Alison gave a wry smile. “Physically, I suppose he could have tucked it into the back of his cutoffs, but he was so upset, I don’t think stealing was on his mind. I was over there”—she pointed at a table holding a model of a data cylinder—“and Martin came over. I told you that part last night, how he got so agitated and took off. Anyway, I really think I would have noticed if the drawing was gone when I got the rest of the kids out of here.”

 

“Any hunches on who else might have taken it?” I asked.

 

“It can’t be anyone who works here,” she said. “We’ve known all of them for years. A lot of businesspeople come here; Dad thinks it’s a better atmosphere for getting people to agree to work on projects with him than the corporate offices. He’s getting into solar, which means wooing investors, and they like seeing Granddad’s shop. It’s all I can think of, that someone couldn’t resist taking the sketch.”

 

She pulled out her iPhone and typed in a URL. “Look—this is the photograph of it they use in electronics texts.”

 

I bent over the tiny screen. The web page showed the Metargon-I’s interior, which didn’t appear much different from what we could see in the scale model.

 

“Looks like a deep-fat fryer,” Mr.

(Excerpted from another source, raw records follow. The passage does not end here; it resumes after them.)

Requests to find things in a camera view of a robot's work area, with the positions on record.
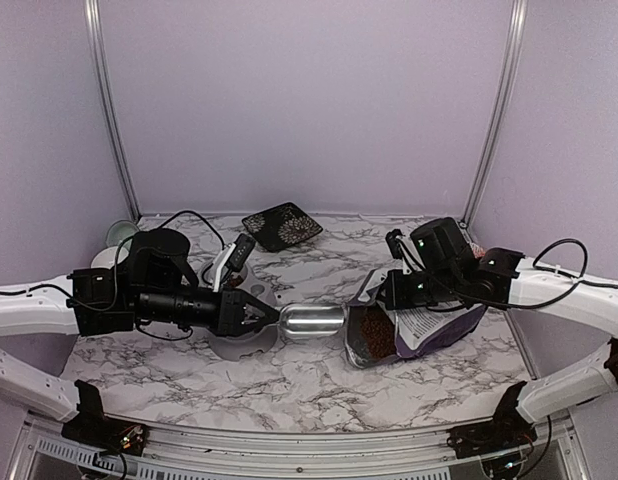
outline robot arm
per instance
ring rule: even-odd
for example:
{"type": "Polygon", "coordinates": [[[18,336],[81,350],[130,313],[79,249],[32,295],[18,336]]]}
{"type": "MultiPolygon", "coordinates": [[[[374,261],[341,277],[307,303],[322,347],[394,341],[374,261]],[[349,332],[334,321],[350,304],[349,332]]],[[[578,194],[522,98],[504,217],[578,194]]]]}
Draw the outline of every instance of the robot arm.
{"type": "Polygon", "coordinates": [[[534,423],[618,391],[618,281],[540,264],[523,253],[502,248],[475,258],[451,218],[414,230],[410,239],[415,253],[403,238],[400,231],[391,232],[387,236],[389,248],[395,258],[402,258],[410,267],[415,264],[419,270],[414,267],[410,275],[388,276],[385,296],[390,309],[448,301],[466,306],[482,303],[501,310],[518,308],[556,315],[612,336],[608,344],[581,361],[510,387],[492,420],[453,428],[447,443],[458,458],[517,447],[528,438],[535,440],[534,423]],[[408,298],[404,292],[410,292],[408,298]]]}
{"type": "MultiPolygon", "coordinates": [[[[239,336],[278,320],[275,309],[248,293],[222,288],[227,271],[242,268],[253,240],[241,235],[220,252],[213,288],[198,287],[186,261],[189,247],[186,237],[174,230],[139,232],[127,259],[111,269],[76,270],[43,283],[0,287],[0,337],[102,335],[131,331],[151,321],[239,336]]],[[[107,417],[96,387],[45,374],[1,348],[0,391],[65,423],[66,438],[130,454],[142,452],[146,427],[107,417]]]]}
{"type": "MultiPolygon", "coordinates": [[[[560,270],[556,266],[553,273],[540,271],[533,267],[533,259],[520,260],[509,302],[538,304],[564,293],[578,280],[557,273],[560,270]]],[[[618,282],[590,275],[584,280],[608,286],[581,283],[563,300],[538,311],[597,328],[611,334],[613,340],[579,362],[522,388],[516,410],[530,424],[558,410],[618,391],[618,282]]]]}

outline marble countertop
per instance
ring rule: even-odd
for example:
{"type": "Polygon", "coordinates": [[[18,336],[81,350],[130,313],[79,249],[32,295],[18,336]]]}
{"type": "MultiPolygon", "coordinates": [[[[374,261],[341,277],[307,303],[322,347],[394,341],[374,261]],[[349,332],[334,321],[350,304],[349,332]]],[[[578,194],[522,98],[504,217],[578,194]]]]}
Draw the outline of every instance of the marble countertop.
{"type": "MultiPolygon", "coordinates": [[[[150,229],[165,217],[144,218],[150,229]]],[[[427,218],[316,216],[325,231],[280,253],[256,247],[249,262],[270,282],[279,306],[348,301],[369,270],[393,262],[386,232],[411,231],[427,218]]],[[[240,217],[213,218],[226,241],[240,217]]],[[[171,228],[191,241],[199,271],[219,249],[200,221],[171,228]]],[[[175,327],[151,325],[153,332],[175,327]]],[[[490,416],[502,393],[529,376],[504,316],[489,310],[478,328],[420,360],[358,370],[343,336],[291,342],[239,362],[217,357],[203,330],[181,342],[138,332],[78,339],[62,375],[96,385],[108,413],[145,421],[242,431],[347,432],[412,428],[490,416]]]]}

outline purple backdrop
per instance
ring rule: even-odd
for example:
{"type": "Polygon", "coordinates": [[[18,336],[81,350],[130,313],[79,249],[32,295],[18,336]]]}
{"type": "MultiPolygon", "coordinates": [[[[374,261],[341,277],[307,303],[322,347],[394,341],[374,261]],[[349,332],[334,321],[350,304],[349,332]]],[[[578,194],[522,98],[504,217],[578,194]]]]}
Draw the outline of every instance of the purple backdrop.
{"type": "MultiPolygon", "coordinates": [[[[618,278],[618,0],[531,2],[511,107],[475,223],[478,239],[536,254],[582,239],[590,273],[618,278]]],[[[554,259],[578,269],[577,250],[554,259]]],[[[541,373],[608,335],[516,313],[541,373]]],[[[618,394],[573,409],[593,478],[618,478],[618,394]]]]}
{"type": "MultiPolygon", "coordinates": [[[[87,266],[126,216],[81,2],[0,2],[0,285],[87,266]]],[[[0,339],[58,374],[73,338],[0,339]]],[[[25,410],[0,398],[0,479],[25,410]]]]}
{"type": "Polygon", "coordinates": [[[461,213],[511,2],[103,2],[145,212],[461,213]]]}

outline brown kibble
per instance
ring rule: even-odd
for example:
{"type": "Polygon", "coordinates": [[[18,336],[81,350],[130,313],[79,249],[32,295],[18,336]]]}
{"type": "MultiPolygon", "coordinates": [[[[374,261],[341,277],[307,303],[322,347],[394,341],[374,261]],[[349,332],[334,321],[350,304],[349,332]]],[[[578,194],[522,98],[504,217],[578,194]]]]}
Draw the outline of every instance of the brown kibble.
{"type": "Polygon", "coordinates": [[[238,285],[242,284],[242,282],[244,282],[245,279],[242,278],[240,275],[236,275],[235,277],[231,277],[229,280],[227,280],[227,285],[232,287],[232,288],[236,288],[238,287],[238,285]]]}
{"type": "Polygon", "coordinates": [[[396,353],[395,328],[382,308],[370,307],[365,311],[360,331],[369,353],[376,360],[396,353]]]}

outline black decorative plate
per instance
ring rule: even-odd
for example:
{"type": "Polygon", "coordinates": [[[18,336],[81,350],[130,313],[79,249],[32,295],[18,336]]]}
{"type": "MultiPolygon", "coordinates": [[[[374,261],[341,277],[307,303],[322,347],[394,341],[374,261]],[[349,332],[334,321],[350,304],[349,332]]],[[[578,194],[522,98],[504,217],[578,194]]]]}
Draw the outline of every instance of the black decorative plate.
{"type": "Polygon", "coordinates": [[[322,232],[322,227],[313,218],[291,202],[243,218],[242,223],[270,252],[279,252],[322,232]]]}

Contreras said. “Like what my pa used to make French fries—he was a fry cook at the Woolworth’s in McKinley Park.”

 

I thought it looked more like the potholders we used to make for our mothers in grade school art. “Where were the equations you mentioned?”

 

Alison slid the image to the right and pointed to the top left corner. “He wrote them in this tiny hand, not like his usual writing—I guess in a battlefield he had to conserve paper. And then there was a name next to the grid, someone called Speicher. He was probably one of Granddad’s buddies, Dad says. I always picture him talking over the design with his buddy, and then his buddy dying, so Granddad included his name when he drew up the schematic.”

 

She tapped the screen again and moved to the lower right side of the image. “In this corner there was a circle with a design in it. Interlocking triangles and maybe a sunburst; it was kind of hard to make out. Dad couldn’t tell me what it meant, so I thought it was part of his tribute to his dead friend. I mean, ‘Speicher’ could be a Jewish name, and the design could be a deconstructed Star of David.”